Das ägyptische Museum in Berlin verdankt ihm wertvolle
Beiträge antiker Schätze, die der General aus dem alten
Pharaonenlande nach der Heimat geführt hatte, während ein
anderer Teil im Besitze der Familie verblieb. Dieser letztere
war es, der meine häufige Verbindung mit dem ehemaligen
Polizeipräsidenten Berlins herbeiführte, die später, seltsam
genug, die Veranlassung zu meiner Reise nach Persien darbot.
Nach den Märztagen war Herr J. von Minutoli genötigt
worden, sich zeitweilig aus dem Staatsdienst zurückzuziehen.

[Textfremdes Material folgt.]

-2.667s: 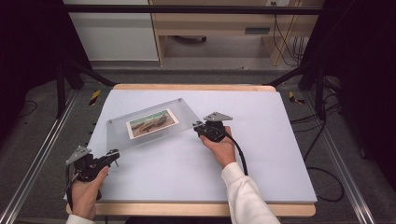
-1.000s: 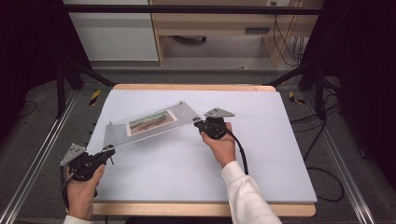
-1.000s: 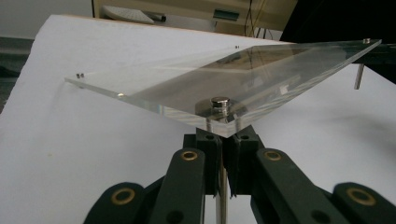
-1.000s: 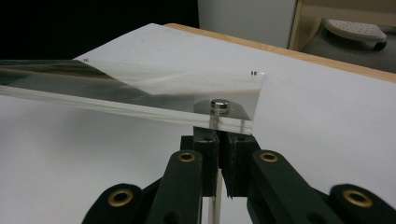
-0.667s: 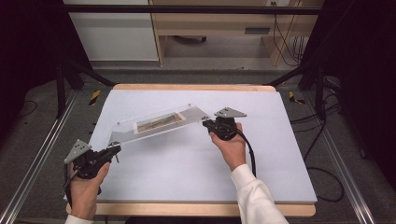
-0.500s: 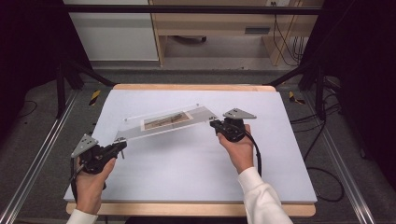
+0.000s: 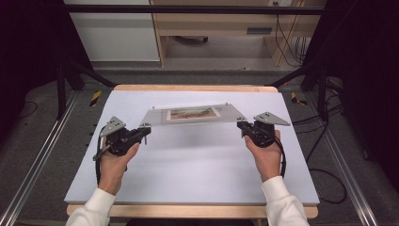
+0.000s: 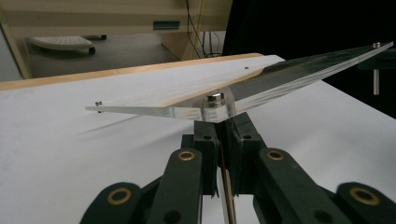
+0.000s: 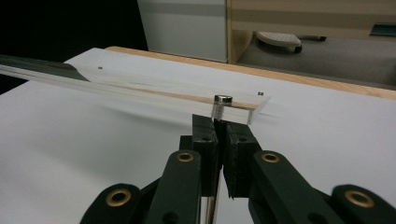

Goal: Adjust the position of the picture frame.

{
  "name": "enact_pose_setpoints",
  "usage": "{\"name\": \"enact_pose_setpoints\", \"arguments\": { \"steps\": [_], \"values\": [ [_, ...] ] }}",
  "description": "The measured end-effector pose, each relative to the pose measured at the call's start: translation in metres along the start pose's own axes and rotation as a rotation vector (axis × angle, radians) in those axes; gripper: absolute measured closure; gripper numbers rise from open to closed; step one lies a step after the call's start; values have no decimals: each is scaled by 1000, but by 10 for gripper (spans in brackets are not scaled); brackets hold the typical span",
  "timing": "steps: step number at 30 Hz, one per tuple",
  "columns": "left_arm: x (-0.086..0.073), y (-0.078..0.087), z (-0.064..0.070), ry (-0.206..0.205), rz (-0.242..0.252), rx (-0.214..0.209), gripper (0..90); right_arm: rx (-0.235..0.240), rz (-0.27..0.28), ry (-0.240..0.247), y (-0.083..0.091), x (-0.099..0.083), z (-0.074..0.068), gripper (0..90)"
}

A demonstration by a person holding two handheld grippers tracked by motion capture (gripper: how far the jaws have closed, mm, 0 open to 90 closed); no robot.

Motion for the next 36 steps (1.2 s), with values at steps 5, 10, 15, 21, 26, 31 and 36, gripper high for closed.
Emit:
{"name": "enact_pose_setpoints", "arguments": {
  "steps": [5, 10, 15, 21, 26, 31, 36],
  "values": [
    [5, -15, 7, -12, 0, -21, 825, -26, 9, -19, 10, -3, 13, 846],
    [6, -26, 10, -28, -11, -30, 823, -43, 14, -30, 15, -6, 22, 846],
    [7, -35, 11, -42, -18, -29, 822, -57, 14, -44, 15, -10, 28, 845],
    [5, -40, 10, -48, -15, -25, 821, -65, 16, -58, 12, -15, 32, 846],
    [4, -42, 8, -51, -14, -21, 821, -64, 15, -65, 10, -19, 31, 845],
    [1, -43, 3, -52, -15, -13, 820, -62, 17, -67, 8, -21, 30, 845],
    [-6, -42, -1, -38, -13, -9, 820, -57, 11, -67, 6, -23, 26, 844]
  ]
}}
Point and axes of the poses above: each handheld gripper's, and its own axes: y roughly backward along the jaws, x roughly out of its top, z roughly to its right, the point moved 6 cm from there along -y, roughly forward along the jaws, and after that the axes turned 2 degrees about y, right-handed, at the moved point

Er benutzte die freie Zeit, Vorlesungen an der Universität zu
Berlin zu hören, und ich erinnere mich, häufig an seiner Seite
gesessen zn haben, um den geographischen Vorträgen unseres
großen Ritter zu lauschen. Später trat er von neuem in den
Staatsdienst ein, um in seiner Eigenschaft als Generalkonsul
die Interessen unseres preußischen Vaterlandes in Spanien und
Portugal zu vertreten. Der liebenswürdige Mann hatte die Güte,
von seinem Aufenthaltsorte Barcelona aus in den regsten
brieflichen Verkehr mit mir zu treten, mich von den
Nachgrabungen und Funden in Spanien in Kenntnis zu setzen und
seine Teilnahme soweit auszudehnen, meine Mitgliedschaft von
zwei spanischen Akademien an Ort und Stelle zu beantragen und
zu erreichen. Wie ich nachträglich bemerken will, erfreute er
sich während seines ganzen Aufenthaltes in Spanien der
besonderen Huld der damaligen Königin Isabella.